Segment Start: RAW DATA

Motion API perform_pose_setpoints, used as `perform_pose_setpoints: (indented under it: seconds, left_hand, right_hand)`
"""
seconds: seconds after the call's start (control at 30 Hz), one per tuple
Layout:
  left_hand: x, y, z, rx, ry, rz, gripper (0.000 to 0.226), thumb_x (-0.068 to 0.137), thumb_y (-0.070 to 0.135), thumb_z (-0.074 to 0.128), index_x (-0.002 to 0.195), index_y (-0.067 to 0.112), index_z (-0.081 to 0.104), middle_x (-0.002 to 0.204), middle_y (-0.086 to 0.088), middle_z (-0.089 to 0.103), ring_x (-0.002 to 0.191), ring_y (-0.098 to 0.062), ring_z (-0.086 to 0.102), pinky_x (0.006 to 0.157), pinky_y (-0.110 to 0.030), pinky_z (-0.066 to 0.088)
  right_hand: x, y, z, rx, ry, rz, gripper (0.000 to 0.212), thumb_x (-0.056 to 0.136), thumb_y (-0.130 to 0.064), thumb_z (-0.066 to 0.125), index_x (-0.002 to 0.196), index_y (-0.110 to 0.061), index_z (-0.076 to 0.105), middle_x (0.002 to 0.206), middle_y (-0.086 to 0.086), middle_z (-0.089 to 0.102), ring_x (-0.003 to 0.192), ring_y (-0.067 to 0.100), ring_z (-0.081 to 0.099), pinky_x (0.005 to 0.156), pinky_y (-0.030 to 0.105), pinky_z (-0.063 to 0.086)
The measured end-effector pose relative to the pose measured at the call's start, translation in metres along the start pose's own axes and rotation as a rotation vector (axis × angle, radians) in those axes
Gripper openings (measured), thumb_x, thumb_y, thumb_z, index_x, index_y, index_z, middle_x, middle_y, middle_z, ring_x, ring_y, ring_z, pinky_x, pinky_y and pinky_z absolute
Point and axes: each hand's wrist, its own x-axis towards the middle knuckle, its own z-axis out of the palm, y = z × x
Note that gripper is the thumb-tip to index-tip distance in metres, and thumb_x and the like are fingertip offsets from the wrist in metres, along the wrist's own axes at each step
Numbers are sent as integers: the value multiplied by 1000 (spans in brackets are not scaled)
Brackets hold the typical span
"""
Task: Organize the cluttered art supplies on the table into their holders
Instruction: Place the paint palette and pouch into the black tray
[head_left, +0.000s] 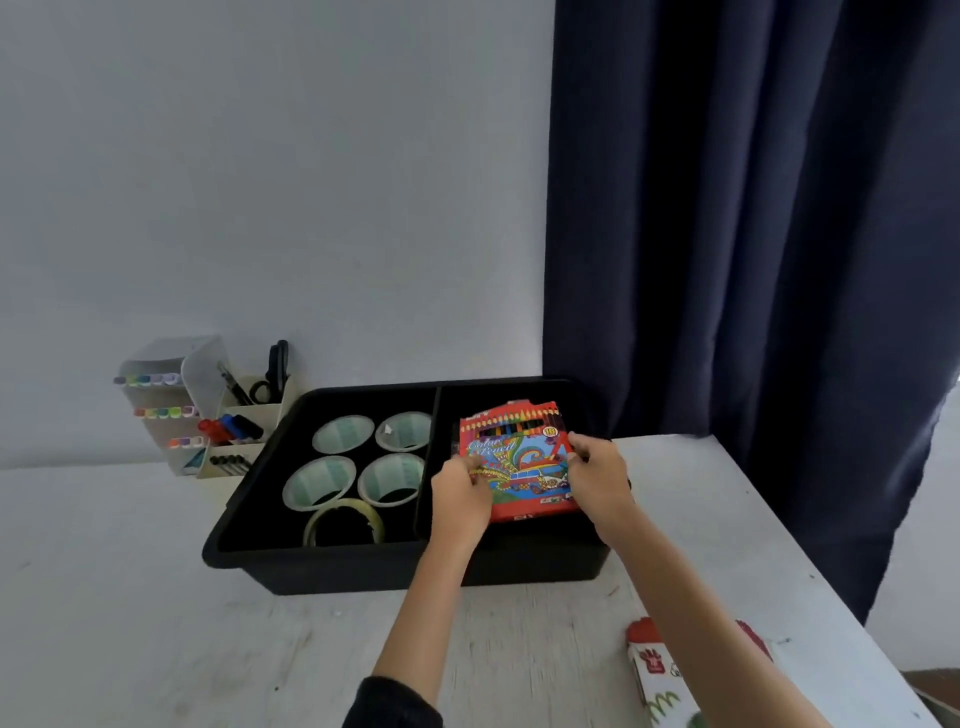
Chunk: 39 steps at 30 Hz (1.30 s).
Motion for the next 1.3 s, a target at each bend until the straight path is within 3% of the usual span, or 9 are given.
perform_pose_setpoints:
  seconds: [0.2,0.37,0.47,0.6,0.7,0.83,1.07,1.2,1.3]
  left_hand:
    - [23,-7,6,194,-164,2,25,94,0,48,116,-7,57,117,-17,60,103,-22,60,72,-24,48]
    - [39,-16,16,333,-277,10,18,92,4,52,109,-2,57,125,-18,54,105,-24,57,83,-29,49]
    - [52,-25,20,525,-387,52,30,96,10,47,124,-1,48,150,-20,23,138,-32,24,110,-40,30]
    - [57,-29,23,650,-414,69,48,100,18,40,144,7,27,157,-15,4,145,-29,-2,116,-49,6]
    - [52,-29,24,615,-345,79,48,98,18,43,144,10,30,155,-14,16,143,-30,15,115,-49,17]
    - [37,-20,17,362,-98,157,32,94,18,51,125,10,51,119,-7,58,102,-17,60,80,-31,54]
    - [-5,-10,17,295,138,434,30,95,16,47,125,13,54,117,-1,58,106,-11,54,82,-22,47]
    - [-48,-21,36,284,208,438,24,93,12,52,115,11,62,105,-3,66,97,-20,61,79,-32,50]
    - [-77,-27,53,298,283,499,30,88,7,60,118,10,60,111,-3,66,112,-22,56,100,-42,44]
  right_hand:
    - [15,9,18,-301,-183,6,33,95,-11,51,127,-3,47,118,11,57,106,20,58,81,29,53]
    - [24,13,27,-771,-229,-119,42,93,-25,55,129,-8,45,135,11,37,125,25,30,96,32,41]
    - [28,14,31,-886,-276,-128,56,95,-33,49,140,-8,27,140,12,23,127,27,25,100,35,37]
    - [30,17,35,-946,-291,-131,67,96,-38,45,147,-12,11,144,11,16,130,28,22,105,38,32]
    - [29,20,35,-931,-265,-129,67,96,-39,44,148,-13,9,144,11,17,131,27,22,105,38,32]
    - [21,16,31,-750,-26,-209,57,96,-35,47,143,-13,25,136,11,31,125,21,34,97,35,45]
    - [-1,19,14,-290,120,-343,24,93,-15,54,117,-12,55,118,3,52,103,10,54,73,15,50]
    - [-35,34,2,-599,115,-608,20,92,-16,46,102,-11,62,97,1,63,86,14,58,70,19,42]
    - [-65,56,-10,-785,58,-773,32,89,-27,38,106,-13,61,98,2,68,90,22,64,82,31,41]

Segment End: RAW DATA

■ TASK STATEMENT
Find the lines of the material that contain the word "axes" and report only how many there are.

■ SOLUTION FOR THIS PROBLEM
3